Task to carry out: Retype the whole listing below precisely.

Supplied data:
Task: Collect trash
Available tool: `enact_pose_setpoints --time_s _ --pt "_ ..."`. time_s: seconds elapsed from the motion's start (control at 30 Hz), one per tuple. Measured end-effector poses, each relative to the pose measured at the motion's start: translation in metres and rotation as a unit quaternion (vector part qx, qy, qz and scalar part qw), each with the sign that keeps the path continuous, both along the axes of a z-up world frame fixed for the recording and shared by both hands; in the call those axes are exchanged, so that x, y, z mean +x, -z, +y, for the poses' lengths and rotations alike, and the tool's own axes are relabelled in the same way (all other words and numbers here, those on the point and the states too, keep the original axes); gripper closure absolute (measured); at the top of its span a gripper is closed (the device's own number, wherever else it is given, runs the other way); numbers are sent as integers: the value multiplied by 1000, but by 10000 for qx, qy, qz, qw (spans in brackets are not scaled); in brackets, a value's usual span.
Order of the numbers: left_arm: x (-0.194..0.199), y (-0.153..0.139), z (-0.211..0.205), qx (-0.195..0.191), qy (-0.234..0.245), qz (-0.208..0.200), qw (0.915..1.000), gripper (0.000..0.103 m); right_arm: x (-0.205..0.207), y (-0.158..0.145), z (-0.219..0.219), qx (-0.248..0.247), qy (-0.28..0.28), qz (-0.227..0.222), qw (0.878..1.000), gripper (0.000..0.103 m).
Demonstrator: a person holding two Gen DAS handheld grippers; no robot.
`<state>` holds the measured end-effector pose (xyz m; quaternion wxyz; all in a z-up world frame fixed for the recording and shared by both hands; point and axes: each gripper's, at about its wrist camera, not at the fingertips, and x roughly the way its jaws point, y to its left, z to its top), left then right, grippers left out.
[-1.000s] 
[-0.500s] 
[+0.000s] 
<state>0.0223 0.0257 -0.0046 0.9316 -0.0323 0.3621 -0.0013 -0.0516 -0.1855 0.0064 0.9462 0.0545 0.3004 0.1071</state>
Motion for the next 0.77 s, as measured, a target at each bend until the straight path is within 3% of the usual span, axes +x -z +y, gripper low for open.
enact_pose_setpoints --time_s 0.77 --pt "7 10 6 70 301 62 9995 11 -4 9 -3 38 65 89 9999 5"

Worked solution:
Task: Collect trash
Available tool: `enact_pose_setpoints --time_s _ --pt "_ ..."`. time_s: seconds elapsed from the motion's start (control at 30 Hz), one per tuple. Measured end-effector poses, each relative to the pose measured at the motion's start: translation in metres and rotation as a unit quaternion (vector part qx, qy, qz and scalar part qw), each with the sign that keeps the path continuous, both along the axes of a z-up world frame fixed for the recording and shared by both hands; in the call those axes are exchanged, so that x, y, z mean +x, -z, +y, for the poses' lengths and rotations alike, and the tool's own axes are relabelled in the same way (all other words and numbers here, those on the point and the states too, keep the original axes); gripper closure absolute (measured); at the top of its span a gripper is closed (the device's own number, wherever else it is given, runs the other way); numbers are sent as integers: the value multiplied by 1000, but by 10000 for qx, qy, qz, qw (spans in brackets are not scaled); in brackets, a value's usual span.
Order of the numbers: left_arm: x (-0.194..0.199), y (-0.153..0.139), z (-0.211..0.205), qx (-0.195..0.191), qy (-0.234..0.245), qz (-0.208..0.200), qw (0.915..1.000), gripper (0.000..0.103 m); right_arm: x (-0.205..0.207), y (-0.158..0.145), z (-0.219..0.219), qx (-0.248..0.247), qy (-0.28..0.28), qz (-0.227..0.222), qw (0.878..1.000), gripper (0.000..0.103 m).
Demonstrator: a person holding two Gen DAS handheld grippers; no robot.
`<state>` holds the measured end-effector pose (xyz m; quaternion wxyz; all in a z-up world frame fixed for the recording and shared by both hands; point and axes: each gripper's, at about its wrist camera, not at the fingertips, and x roughly the way its jaws point, y to its left, z to its top), left then right, grippers left out.
[-1.000s] 
[-0.500s] 
[+0.000s] 
<state>0.0223 0.0257 -0.0046 0.9316 -0.0323 0.3621 -0.0013 -0.0516 -0.1855 0.0064 0.9462 0.0545 0.3004 0.1071</state>
Motion for the next 0.77 s, as measured, a target at each bend until the straight path is within 3% of the usual span, axes +x -z +y, gripper low for open.
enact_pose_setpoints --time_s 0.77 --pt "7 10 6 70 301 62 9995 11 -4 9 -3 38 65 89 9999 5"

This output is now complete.